WHAT YOU NEED TO DO:
From the listing below, reproduce word for word the part that opens with the line containing "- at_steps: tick" and closes with the line containing "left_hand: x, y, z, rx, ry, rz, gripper"; reproduce nothing else.

DATA LISTING:
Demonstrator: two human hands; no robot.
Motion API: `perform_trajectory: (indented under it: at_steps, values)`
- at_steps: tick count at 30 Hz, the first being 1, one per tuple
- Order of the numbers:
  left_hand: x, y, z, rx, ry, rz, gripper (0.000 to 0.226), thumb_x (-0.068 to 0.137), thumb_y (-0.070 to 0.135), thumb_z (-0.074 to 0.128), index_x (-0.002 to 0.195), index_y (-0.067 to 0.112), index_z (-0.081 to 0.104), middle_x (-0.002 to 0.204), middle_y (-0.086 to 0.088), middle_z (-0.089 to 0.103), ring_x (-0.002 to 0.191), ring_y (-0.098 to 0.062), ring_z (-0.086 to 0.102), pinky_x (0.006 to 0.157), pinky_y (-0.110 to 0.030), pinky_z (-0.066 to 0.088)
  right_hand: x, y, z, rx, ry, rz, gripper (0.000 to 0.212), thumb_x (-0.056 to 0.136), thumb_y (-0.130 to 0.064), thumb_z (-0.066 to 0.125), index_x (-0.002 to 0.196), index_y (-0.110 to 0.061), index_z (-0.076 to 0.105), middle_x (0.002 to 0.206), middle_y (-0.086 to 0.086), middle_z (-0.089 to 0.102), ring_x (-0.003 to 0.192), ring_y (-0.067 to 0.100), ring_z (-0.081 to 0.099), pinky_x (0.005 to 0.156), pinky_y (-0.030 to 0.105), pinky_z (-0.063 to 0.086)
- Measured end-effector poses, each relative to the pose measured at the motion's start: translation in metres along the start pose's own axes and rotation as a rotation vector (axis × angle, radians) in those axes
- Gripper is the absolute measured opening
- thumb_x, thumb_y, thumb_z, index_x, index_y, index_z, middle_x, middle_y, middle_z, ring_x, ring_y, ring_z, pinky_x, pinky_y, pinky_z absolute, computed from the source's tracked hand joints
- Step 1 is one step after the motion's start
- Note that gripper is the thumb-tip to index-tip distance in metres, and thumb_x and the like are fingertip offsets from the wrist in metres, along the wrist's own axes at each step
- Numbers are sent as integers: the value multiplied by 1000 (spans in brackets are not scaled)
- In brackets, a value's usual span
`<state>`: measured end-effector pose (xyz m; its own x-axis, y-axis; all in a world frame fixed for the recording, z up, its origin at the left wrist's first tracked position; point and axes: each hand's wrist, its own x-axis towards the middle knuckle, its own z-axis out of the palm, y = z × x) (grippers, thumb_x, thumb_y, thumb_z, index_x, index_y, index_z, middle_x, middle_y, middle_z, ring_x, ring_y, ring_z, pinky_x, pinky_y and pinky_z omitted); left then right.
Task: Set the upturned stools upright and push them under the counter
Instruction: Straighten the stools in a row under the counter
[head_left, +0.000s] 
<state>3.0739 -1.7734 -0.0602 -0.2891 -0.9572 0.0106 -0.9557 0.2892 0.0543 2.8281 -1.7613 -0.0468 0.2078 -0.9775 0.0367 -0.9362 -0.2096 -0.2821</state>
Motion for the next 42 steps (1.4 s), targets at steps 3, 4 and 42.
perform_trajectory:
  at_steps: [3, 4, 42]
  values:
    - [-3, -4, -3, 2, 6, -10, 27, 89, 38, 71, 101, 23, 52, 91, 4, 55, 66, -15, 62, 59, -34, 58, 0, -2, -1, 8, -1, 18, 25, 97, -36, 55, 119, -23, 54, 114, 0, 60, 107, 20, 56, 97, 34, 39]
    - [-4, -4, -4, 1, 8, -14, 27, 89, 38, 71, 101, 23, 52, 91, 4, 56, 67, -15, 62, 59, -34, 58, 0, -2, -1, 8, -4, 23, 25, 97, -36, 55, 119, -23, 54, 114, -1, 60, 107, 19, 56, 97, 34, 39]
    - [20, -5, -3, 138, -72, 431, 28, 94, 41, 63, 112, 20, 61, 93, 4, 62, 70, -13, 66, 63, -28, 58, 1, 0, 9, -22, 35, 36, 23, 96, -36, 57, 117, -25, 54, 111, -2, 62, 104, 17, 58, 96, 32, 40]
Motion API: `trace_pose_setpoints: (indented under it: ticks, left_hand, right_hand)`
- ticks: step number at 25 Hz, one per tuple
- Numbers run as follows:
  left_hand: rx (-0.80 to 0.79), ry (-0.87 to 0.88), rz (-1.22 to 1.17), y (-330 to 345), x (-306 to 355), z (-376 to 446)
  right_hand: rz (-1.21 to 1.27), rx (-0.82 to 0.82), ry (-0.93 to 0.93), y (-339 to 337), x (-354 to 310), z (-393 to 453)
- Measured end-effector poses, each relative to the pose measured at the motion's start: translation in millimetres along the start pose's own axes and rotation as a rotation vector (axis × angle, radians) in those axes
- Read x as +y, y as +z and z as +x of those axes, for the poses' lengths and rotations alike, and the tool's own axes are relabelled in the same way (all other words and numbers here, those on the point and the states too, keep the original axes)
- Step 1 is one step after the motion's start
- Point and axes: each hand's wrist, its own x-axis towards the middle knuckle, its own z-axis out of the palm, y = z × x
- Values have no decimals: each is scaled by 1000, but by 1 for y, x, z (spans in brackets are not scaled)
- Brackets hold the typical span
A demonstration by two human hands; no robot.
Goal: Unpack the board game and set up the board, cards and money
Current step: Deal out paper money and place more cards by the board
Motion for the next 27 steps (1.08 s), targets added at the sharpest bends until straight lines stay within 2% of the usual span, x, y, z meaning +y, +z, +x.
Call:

RESPONSE BELOW:
- at_steps: tick count at 30 Hz, the first being 1, one per tuple
- Order of the numbers:
  left_hand: x, y, z, rx, ry, rz, gripper (0.000 to 0.226), thumb_x (-0.068 to 0.137), thumb_y (-0.070 to 0.135), thumb_z (-0.074 to 0.128), index_x (-0.002 to 0.195), index_y (-0.067 to 0.112), index_z (-0.081 to 0.104), middle_x (-0.002 to 0.204), middle_y (-0.086 to 0.088), middle_z (-0.089 to 0.103), ring_x (-0.002 to 0.191), ring_y (-0.098 to 0.062), ring_z (-0.086 to 0.102), pinky_x (0.006 to 0.157), pinky_y (-0.110 to 0.030), pinky_z (-0.066 to 0.088)

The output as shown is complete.